Task item: Give the count of lines in the data that include "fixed", with no other words.

START Given data

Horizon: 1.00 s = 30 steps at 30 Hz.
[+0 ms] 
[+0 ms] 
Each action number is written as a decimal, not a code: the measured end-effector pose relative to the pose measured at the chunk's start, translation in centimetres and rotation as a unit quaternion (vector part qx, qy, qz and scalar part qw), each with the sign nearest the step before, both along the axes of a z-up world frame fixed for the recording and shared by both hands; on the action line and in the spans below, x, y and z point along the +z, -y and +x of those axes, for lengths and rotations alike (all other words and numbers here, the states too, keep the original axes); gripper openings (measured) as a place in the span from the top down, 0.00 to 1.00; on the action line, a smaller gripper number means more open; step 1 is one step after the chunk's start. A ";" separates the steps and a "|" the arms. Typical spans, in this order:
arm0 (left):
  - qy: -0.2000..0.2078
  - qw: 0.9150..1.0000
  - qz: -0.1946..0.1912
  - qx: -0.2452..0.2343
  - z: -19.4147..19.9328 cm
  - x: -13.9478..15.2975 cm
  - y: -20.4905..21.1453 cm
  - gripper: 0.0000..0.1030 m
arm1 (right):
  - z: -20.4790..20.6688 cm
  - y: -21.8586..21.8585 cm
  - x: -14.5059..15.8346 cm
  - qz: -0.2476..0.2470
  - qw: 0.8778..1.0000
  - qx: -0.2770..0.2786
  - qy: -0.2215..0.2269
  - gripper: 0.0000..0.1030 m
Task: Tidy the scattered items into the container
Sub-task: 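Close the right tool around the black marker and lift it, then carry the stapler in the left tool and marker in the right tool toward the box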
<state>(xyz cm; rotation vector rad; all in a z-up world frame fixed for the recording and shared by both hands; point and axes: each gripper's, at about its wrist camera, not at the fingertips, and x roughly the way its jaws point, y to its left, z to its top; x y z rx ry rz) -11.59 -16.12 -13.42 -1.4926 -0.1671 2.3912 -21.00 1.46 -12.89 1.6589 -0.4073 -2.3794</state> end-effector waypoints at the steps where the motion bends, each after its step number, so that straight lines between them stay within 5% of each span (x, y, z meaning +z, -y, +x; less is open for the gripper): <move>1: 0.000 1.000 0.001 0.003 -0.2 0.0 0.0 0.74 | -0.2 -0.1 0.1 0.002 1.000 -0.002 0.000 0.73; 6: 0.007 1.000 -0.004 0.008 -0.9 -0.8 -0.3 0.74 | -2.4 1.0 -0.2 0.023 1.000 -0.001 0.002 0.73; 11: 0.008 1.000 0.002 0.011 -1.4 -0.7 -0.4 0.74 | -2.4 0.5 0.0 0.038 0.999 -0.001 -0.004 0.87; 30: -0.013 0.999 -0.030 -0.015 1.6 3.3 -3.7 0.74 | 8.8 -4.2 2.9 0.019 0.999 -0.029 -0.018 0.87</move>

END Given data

Answer box: 2